Input Files¶
SDRF (Recommended)¶
The recommended input is an SDRF file describing your experiment:
nextflow run bigbio/quantmsdiann \
-profile docker \
--input experiment.sdrf.tsv \
--database uniprot.fasta \
--outdir results/
The SDRF file contains sample metadata, raw file paths, and experimental conditions in a standardized format.
Samplesheet (CSV)¶
Alternatively, use a CSV samplesheet:
sample,spectra_file,sdrf_file,condition
sample1,/path/to/sample1.mzML,experiment.sdrf.tsv,control
sample2,/path/to/sample2.mzML,experiment.sdrf.tsv,treatment
Supported Raw Formats¶
| Format | Extension | Instrument |
|---|---|---|
| Thermo RAW | .raw |
Orbitrap, Exploris |
| Bruker .d | .d |
timsTOF |
| mzML | .mzML |
Any (pre-converted) |
Automatic conversion
Thermo .raw files are automatically converted to mzML via ThermoRawFileParser.
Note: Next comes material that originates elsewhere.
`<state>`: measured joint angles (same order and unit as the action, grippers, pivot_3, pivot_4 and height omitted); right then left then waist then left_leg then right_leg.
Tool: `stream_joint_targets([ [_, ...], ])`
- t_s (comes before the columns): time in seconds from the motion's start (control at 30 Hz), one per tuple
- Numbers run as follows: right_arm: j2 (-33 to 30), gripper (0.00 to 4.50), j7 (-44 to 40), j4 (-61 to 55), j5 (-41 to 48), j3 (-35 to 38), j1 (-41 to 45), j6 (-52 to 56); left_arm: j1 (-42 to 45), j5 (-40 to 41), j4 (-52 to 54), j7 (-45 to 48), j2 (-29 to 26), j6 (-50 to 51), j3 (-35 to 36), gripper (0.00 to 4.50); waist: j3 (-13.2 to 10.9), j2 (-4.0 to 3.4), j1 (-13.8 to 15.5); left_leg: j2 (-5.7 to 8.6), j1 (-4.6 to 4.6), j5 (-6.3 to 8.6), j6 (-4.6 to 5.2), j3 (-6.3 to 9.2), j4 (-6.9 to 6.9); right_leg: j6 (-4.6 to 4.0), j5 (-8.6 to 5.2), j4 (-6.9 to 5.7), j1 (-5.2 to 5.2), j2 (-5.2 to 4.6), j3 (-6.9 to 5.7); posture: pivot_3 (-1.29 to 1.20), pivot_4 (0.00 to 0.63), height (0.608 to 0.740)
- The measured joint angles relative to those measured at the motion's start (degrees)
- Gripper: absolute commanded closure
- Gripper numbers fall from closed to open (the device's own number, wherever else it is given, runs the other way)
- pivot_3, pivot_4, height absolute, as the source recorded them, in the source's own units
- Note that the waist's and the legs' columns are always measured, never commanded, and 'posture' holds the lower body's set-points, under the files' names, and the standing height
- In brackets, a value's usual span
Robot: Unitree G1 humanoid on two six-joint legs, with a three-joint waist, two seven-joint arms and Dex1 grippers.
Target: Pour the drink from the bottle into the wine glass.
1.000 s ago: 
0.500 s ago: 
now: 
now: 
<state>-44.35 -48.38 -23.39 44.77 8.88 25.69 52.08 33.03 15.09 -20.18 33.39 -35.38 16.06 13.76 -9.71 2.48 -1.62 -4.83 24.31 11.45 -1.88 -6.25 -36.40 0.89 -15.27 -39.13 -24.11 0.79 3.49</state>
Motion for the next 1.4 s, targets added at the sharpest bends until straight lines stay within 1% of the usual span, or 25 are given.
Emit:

Bruker .d directories are converted via tdf2mzml. Pre-converted .mzML files are used directly.
FASTA Database¶
Standard UniProt FASTA protein sequences. DIA-NN generates decoy sequences automatically if needed.
# Download human proteome
wget https://ftp.uniprot.org/pub/databases/uniprot/current_release/knowledgebase/reference_proteomes/Eukaryota/UP000005640/UP000005640_9606.fasta.gz
gunzip UP000005640_9606.fasta.gz
Spectral Library (Optional)¶
For library-based DIA analysis, provide a spectral library:
nextflow run bigbio/quantmsdiann \
-profile docker \
--input experiment.sdrf.tsv \
--database uniprot.fasta \
--spectral_library library.tsv \
--outdir results/
If no library is provided, DIA-NN runs in library-free mode using in-silico predicted spectra.